Journal of Biological System ◽

10.1142/s0218339002000676 ◽

2002 ◽

Vol 10 (04) ◽

pp. 337-357 ◽

Cited By ~ 101

Author(s):

SEUNGCHAN KIM ◽

HUAI LI ◽

EDWARD R. DOUGHERTY ◽

NANWEI CAO ◽

YIDONG CHEN ◽

...

Keyword(s):

Markov Chain ◽

Steady State ◽

Regulatory Network ◽

Original Data ◽

The State ◽

Biological Behavior ◽

Model Parameters ◽

Sufficient Information ◽

Homogeneous Markov Chain ◽

Finite State

A fundamental question in biology is whether the network of interactions that regulate gene expression can be modeled by existing mathematical techniques. Studies of the ability to predict a gene's state based on the states of other genes suggest that it may be possible to abstract sufficient information to build models of the system that retain steady-state behavioral characteristics of the real system. This study tests this possibility by: (i) constructing a finite state homogeneous Markov chain model using a small set of interesting genes; (ii) estimating the model parameters based on the observed experimental data; (iii) exploring the dynamics of this small genetic regulatory network by analyzing its steady-state (long-run) behavior and comparing the resulting model behavior to the observed behavior of the original system. The data used in this study are from a survey of melanoma where predictive relationships (coefficient of determination, CoD) between 587 genes from 31 samples were examined. Ten genes with strong interactive connectivity were chosen to formulate a finite state Markov chain on the basis of their role as drivers in the acquisition of an invasive phenotype in melanoma cells.
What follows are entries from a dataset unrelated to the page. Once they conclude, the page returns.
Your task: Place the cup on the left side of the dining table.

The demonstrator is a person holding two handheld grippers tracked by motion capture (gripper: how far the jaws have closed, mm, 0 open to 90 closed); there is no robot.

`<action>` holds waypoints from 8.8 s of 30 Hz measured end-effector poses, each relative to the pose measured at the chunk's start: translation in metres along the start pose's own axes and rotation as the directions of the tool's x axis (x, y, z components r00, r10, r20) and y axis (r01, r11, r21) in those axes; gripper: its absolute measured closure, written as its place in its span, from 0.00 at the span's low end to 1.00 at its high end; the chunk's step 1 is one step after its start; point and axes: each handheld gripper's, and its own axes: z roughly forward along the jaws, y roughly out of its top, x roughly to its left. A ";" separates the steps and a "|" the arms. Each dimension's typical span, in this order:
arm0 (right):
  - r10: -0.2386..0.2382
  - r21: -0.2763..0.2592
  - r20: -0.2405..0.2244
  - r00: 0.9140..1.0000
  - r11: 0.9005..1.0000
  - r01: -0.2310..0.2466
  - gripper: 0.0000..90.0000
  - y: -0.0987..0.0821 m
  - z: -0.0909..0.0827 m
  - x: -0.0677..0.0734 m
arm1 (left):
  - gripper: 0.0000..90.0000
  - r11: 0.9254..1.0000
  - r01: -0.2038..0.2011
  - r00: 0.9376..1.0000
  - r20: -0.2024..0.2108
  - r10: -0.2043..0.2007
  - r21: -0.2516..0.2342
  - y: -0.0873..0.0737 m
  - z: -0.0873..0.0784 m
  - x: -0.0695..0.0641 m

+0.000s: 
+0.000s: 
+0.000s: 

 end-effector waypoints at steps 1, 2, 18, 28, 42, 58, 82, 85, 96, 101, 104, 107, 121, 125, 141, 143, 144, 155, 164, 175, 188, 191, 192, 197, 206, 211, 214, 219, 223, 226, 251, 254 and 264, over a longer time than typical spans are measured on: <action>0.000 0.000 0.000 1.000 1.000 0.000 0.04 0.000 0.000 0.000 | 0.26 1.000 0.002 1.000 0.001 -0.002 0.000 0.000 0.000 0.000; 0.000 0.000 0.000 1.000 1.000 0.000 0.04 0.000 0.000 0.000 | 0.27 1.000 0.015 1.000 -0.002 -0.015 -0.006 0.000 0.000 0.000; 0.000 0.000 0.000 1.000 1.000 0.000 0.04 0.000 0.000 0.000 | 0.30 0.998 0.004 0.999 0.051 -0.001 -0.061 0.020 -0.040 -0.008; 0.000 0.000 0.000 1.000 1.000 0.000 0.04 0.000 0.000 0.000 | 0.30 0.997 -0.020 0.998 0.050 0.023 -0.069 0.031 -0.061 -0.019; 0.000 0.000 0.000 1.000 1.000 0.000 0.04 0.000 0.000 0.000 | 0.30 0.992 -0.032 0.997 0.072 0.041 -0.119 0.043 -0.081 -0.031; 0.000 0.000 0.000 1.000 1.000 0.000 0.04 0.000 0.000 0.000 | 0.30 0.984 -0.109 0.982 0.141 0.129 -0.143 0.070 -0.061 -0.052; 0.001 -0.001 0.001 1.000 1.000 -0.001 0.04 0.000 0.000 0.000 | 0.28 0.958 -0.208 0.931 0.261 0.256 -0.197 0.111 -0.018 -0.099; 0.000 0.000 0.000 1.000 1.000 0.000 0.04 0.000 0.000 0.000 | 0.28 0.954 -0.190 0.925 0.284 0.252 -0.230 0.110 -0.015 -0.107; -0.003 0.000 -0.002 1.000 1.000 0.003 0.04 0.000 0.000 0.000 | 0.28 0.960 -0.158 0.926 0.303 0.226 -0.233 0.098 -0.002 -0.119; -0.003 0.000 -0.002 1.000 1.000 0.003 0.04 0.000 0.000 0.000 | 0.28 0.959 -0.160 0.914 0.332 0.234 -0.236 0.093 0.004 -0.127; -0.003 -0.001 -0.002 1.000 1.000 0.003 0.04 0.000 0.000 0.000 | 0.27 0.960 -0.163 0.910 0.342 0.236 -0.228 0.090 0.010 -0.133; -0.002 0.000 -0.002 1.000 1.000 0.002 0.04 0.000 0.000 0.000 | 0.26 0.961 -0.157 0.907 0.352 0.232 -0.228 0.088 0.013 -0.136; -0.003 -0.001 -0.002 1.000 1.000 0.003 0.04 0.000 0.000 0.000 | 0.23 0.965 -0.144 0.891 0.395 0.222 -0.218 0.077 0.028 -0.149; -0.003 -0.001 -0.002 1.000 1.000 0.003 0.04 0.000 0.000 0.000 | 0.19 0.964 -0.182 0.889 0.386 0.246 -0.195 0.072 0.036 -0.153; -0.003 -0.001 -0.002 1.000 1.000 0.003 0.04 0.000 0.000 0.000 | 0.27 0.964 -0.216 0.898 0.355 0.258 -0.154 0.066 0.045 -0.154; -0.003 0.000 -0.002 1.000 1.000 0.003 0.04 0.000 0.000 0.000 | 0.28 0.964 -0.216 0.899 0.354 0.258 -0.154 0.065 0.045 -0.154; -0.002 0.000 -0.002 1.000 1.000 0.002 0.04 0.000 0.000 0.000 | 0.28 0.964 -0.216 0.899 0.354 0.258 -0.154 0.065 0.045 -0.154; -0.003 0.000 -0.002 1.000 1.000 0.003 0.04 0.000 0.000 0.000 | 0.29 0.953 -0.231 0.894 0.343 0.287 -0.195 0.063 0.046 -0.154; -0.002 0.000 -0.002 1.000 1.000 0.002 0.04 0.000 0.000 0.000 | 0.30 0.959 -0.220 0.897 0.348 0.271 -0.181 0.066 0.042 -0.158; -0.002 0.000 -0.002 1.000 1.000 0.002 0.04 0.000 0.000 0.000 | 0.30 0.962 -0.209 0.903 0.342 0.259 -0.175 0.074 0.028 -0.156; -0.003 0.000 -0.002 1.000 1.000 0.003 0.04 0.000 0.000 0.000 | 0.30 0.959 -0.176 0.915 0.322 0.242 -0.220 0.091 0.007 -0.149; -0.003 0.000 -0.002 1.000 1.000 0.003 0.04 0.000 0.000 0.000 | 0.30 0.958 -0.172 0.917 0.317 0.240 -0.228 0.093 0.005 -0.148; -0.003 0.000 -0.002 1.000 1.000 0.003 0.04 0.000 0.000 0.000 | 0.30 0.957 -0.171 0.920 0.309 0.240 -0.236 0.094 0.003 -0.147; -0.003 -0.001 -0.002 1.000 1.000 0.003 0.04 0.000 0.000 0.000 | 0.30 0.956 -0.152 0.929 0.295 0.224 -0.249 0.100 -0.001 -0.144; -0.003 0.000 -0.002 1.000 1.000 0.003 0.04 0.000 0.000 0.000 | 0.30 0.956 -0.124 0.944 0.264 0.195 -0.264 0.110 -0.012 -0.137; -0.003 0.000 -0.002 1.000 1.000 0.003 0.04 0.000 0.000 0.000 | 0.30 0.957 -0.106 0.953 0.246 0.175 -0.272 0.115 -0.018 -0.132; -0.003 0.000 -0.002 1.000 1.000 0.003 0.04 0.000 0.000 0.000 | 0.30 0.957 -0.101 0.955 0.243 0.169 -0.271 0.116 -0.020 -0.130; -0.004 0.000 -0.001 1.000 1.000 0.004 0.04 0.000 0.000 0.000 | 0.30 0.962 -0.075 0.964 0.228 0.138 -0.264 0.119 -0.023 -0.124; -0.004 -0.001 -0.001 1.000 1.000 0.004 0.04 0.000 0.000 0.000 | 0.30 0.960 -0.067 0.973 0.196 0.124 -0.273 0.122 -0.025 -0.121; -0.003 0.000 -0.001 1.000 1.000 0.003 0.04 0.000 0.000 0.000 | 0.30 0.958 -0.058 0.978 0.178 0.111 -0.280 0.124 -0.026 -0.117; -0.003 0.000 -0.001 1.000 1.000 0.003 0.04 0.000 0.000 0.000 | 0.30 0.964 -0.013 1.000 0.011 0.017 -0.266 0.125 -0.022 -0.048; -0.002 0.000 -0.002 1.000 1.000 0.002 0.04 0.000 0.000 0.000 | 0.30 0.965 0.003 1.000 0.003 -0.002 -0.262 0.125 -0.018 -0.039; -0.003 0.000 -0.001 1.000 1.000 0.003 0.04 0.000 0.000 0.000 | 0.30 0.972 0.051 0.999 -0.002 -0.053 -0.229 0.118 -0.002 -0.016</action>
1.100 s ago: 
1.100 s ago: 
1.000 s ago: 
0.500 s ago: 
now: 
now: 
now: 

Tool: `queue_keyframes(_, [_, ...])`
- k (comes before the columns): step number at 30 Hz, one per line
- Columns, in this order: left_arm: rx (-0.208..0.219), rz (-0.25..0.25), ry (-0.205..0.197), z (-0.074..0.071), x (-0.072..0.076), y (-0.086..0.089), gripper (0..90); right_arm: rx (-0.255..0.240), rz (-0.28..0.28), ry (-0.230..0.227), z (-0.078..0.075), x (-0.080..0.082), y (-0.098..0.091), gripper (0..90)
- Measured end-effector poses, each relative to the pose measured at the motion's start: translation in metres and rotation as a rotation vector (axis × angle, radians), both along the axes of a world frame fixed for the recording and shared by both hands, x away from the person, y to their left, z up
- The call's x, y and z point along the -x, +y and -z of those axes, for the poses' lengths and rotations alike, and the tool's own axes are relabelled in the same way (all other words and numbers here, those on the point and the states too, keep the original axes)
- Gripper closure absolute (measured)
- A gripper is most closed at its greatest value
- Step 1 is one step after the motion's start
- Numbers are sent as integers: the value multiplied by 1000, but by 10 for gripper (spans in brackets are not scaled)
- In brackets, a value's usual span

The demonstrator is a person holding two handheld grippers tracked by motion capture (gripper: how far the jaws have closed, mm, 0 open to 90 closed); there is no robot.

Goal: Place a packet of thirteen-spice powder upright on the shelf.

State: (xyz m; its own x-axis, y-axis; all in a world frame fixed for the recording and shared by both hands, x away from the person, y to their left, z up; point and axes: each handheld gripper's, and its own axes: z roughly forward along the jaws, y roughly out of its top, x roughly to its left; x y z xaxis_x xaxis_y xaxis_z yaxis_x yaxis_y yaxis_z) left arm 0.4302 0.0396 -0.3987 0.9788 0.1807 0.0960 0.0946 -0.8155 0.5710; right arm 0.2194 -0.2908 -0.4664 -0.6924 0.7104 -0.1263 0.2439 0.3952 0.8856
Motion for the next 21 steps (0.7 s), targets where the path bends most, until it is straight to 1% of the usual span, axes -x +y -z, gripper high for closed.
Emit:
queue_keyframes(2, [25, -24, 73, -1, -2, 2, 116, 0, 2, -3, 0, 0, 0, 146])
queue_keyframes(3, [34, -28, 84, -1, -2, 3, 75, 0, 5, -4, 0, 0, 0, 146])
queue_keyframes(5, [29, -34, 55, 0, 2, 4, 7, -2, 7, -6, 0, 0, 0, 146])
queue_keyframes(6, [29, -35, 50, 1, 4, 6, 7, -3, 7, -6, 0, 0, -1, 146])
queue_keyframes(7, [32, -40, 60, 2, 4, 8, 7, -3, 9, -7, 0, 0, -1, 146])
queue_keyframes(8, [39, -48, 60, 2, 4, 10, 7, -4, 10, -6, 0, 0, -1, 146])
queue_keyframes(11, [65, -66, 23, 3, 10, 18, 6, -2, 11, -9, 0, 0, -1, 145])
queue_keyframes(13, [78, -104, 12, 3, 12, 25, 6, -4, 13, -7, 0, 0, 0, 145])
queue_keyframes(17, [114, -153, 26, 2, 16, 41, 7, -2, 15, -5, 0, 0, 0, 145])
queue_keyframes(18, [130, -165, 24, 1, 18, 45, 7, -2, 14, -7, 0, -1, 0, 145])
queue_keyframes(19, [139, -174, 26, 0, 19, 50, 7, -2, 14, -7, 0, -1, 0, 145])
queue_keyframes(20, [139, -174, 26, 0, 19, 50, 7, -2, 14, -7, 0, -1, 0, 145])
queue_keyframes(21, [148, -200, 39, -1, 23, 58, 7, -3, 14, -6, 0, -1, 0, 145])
Simulations with different perturbation probabilities and different iteration times were run. Following convergence of the chain to steady-state behavior, millions of samples of the results of further transitions were collected to estimate the steady-state distribution of network. In these samples, only a limited number of states possessed significant probability of occurrence. This behavior is nicely congruent with biological behavior, as cells appear to occupy only a negligible portion of the state space available to them. The model produced both some of the exact state vectors observed in the data, and also a number of state vectors that were near neighbors of the state vectors from the original data. By combining these similar states, a good representation of the observed states in the original data could be achieved. From this study, we find that, in this limited context, Markov chain simulation emulates well the dynamic behavior of a small regulatory network.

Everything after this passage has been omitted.